• TASK INSTRUCTIONS: Write out exactly the first lines of the listing, ending on the line that contains "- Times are".

• RECORDS SHOWN:
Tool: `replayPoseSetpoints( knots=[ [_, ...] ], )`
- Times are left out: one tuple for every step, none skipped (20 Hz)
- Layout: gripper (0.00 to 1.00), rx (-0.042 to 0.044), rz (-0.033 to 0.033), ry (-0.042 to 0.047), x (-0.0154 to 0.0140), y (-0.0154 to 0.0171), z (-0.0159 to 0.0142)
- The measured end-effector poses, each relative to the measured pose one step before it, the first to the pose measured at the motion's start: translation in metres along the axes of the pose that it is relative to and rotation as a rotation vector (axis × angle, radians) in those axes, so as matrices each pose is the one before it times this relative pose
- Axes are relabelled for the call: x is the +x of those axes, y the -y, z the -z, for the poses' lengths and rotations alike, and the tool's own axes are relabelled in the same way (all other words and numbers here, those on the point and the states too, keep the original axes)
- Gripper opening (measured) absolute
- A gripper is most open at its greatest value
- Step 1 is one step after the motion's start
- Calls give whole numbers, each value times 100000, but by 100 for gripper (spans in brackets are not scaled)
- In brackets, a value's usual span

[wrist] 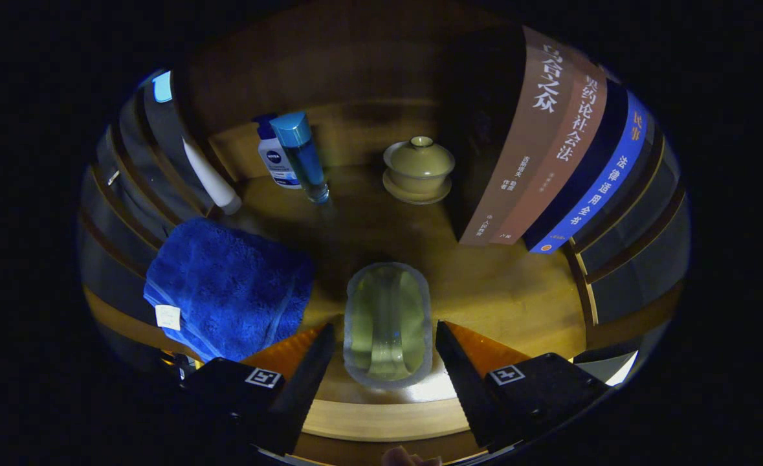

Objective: Pull open the drawer, take out the items inside it, and place them on the countertop above the cabinet.

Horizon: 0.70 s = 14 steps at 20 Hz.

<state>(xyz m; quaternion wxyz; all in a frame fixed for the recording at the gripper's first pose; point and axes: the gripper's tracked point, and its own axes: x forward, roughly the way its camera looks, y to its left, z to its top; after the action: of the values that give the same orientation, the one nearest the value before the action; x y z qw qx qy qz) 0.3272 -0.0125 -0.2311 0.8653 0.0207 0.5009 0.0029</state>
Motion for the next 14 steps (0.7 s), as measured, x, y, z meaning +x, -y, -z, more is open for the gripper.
replayPoseSetpoints(
  knots=[
    [100,-460,-891,1597,-548,-229,90],
    [100,-831,-859,1568,-743,-174,230],
    [100,-760,-962,1616,-1024,-250,432],
    [100,-231,-1198,2380,-816,-255,509],
    [100,-303,-1411,2518,-1060,-284,557],
    [99,72,-1399,3054,-1031,-272,496],
    [100,25,-1524,2888,-1045,-274,606],
    [100,229,-1056,3610,-1165,6,571],
    [100,238,-675,3271,-1178,-18,531],
    [100,577,-1001,3235,-1263,-112,382],
    [100,466,-569,4058,-1162,-103,123],
    [100,124,-204,4416,-1204,51,10],
    [100,-349,205,4883,-1455,236,-191],
    [100,-47,123,5322,-1286,-65,-363]
  ],
)
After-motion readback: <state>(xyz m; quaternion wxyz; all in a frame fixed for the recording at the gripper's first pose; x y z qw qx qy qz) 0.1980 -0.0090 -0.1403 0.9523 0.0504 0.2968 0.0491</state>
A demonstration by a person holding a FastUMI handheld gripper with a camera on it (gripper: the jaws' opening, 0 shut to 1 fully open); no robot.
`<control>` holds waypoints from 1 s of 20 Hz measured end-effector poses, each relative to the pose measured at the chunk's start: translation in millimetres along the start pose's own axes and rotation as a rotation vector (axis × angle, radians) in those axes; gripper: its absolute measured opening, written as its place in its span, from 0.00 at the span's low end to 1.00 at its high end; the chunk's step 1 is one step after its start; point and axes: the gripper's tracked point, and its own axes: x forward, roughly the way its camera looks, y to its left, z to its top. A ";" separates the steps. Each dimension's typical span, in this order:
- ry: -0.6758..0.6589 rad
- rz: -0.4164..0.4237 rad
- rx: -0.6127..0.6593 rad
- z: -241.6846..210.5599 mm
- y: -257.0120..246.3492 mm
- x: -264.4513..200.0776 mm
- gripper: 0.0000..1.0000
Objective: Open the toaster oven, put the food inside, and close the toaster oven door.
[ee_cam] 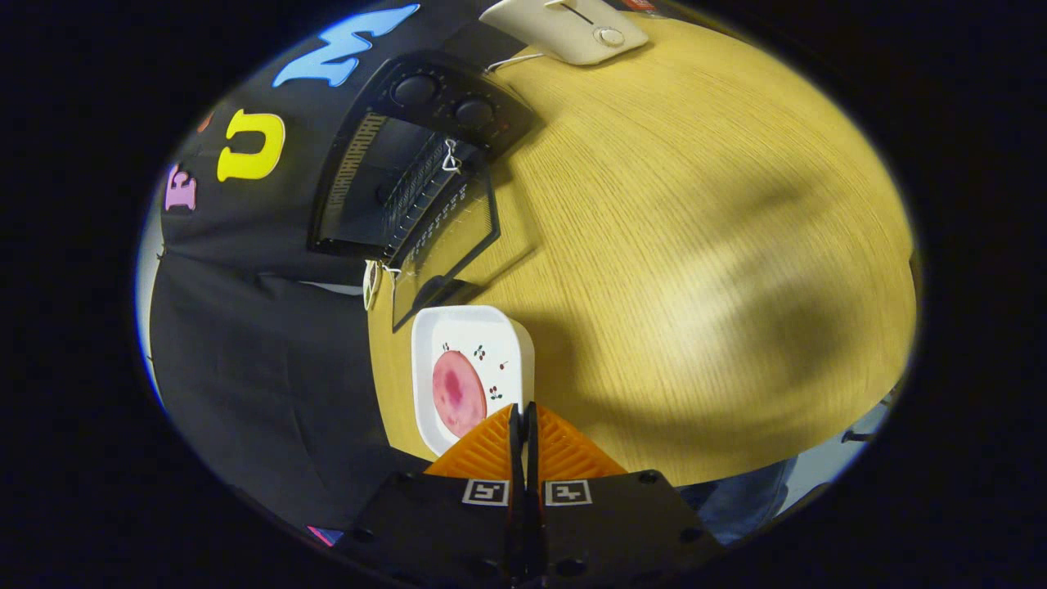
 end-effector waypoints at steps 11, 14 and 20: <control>-0.234 0.080 0.220 18.1 69.3 18.8 0.02; -0.287 0.090 0.277 30.2 79.3 24.8 0.02; -0.374 0.097 0.418 56.5 91.8 49.1 0.02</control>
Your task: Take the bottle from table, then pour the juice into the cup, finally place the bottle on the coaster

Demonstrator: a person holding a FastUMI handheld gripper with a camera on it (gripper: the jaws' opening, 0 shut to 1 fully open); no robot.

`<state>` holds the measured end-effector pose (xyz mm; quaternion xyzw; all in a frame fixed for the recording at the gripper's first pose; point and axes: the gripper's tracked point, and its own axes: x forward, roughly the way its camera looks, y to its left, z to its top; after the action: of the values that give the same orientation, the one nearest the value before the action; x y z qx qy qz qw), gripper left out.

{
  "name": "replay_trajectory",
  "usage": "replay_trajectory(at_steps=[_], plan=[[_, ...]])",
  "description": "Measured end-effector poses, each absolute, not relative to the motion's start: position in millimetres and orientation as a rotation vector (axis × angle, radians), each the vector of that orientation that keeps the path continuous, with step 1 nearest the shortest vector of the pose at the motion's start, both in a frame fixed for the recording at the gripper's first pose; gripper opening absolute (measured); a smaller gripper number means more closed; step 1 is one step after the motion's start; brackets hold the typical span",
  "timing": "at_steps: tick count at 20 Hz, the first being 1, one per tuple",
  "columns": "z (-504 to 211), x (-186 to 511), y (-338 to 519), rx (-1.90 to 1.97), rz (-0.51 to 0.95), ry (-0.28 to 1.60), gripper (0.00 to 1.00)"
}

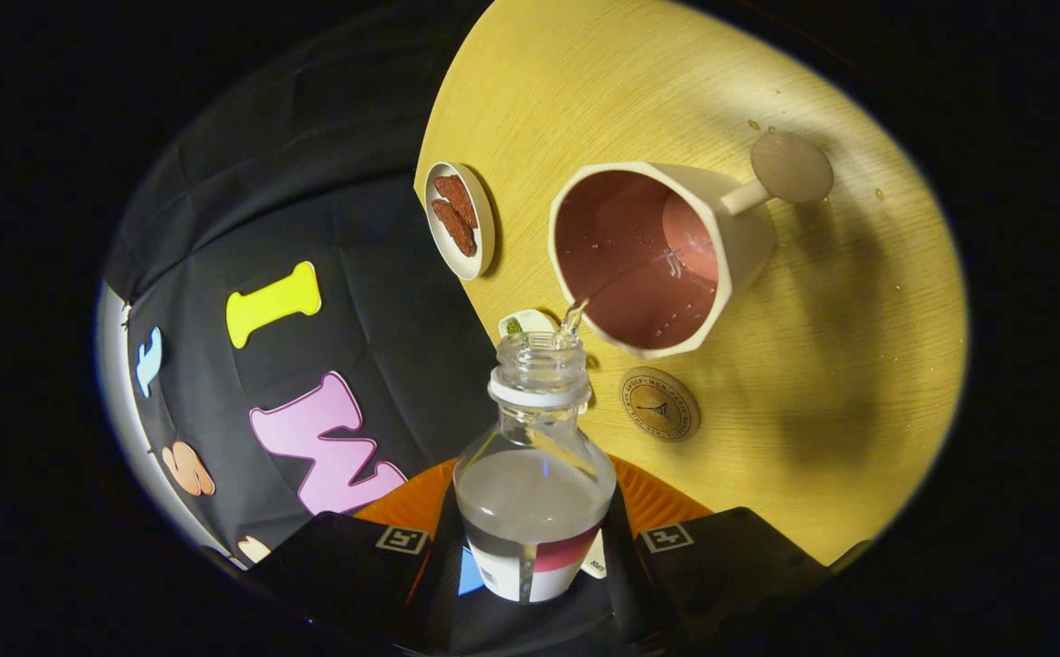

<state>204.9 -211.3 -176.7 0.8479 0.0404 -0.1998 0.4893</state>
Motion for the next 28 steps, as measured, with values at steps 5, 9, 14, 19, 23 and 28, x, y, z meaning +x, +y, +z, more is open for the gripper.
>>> replay_trajectory(at_steps=[5,9,14,19,23,28], plan=[[-165,201,-213,2.123,-0.466,0.080,0.69],[-157,201,-218,2.169,-0.460,0.053,0.69],[-149,198,-228,2.235,-0.462,0.023,0.69],[-151,197,-226,2.305,-0.458,0.067,0.69],[-150,201,-223,2.393,-0.467,0.057,0.69],[-143,201,-231,2.491,-0.451,-0.010,0.69]])
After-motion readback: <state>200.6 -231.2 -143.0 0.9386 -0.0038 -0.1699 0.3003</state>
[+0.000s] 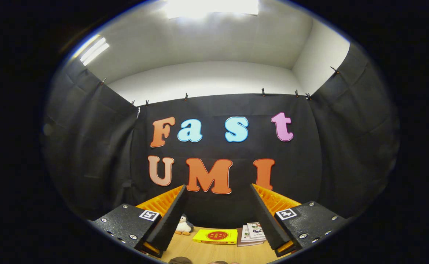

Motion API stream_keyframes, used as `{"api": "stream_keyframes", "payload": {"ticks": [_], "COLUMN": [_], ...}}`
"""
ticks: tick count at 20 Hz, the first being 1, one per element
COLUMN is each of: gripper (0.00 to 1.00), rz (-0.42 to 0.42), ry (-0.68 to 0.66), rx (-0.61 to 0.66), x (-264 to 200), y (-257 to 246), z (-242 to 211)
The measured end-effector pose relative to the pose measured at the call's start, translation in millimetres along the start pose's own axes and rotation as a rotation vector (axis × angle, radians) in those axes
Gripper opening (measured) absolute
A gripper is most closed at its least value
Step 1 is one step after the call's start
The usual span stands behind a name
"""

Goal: Open the storage box then place both shoes into the box .Put the left shoe in first, then the right shoe, with the right side of both shoes facing outward in a uniform manner.

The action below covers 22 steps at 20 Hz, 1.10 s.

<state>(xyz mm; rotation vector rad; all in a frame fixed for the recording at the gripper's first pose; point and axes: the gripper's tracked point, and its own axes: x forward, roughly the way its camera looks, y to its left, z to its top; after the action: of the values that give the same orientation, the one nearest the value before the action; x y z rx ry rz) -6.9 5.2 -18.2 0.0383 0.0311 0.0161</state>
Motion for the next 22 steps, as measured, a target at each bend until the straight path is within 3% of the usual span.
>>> {"api": "stream_keyframes", "payload": {"ticks": [3,6,15,19,22], "gripper": [0.99,0.99,0.97,0.97,0.97], "rz": [0.038,0.135,0.319,0.377,0.468], "ry": [0.048,0.158,0.644,0.827,0.954], "rx": [0.028,0.129,0.528,0.594,0.640], "x": [0.9,-1.7,-22.4,-40.7,-62.1], "y": [12.2,40.4,114.1,147.5,182.6], "z": [-16.2,-52.4,-187.2,-241.7,-278.1]}}
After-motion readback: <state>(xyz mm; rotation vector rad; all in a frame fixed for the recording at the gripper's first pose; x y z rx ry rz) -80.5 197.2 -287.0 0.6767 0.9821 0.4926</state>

• RESPONSE TO THE TASK:
Tool: `replayPoseSetpoints( knots=[ [_, ...] ], )`
- Times are left out: one tuple for every step, none skipped (20 Hz)

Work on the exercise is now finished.